DATA PROVIDED:
------------------------------

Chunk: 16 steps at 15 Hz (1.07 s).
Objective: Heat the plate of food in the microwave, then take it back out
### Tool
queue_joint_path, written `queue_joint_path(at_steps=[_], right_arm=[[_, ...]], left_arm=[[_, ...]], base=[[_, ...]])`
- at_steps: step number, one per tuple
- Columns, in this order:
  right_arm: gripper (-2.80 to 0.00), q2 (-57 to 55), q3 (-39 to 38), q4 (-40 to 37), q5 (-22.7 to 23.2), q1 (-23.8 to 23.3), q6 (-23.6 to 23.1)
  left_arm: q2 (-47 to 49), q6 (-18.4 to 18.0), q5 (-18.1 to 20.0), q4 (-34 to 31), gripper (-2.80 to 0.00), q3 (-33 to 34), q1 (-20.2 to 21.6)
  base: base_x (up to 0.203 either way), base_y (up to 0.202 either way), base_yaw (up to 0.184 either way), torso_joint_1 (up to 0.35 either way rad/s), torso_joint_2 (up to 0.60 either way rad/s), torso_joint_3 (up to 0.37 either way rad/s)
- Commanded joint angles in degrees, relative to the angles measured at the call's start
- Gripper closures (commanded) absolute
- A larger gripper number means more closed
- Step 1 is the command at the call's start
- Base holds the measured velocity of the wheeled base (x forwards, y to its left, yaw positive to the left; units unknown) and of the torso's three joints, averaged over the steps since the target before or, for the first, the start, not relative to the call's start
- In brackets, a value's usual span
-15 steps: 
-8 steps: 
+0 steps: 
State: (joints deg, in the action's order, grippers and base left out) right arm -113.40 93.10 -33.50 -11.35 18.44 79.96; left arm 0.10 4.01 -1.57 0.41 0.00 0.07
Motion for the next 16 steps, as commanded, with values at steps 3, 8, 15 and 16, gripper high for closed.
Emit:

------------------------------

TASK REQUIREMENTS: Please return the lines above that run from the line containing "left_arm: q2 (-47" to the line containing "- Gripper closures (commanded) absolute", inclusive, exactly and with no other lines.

EXERCISE ANSWER:
  left_arm: q2 (-47 to 49), q6 (-18.4 to 18.0), q5 (-18.1 to 20.0), q4 (-34 to 31), gripper (-2.80 to 0.00), q3 (-33 to 34), q1 (-20.2 to 21.6)
  base: base_x (up to 0.203 either way), base_y (up to 0.202 either way), base_yaw (up to 0.184 either way), torso_joint_1 (up to 0.35 either way rad/s), torso_joint_2 (up to 0.60 either way rad/s), torso_joint_3 (up to 0.37 either way rad/s)
- Commanded joint angles in degrees, relative to the angles measured at the call's start
- Gripper closures (commanded) absolute

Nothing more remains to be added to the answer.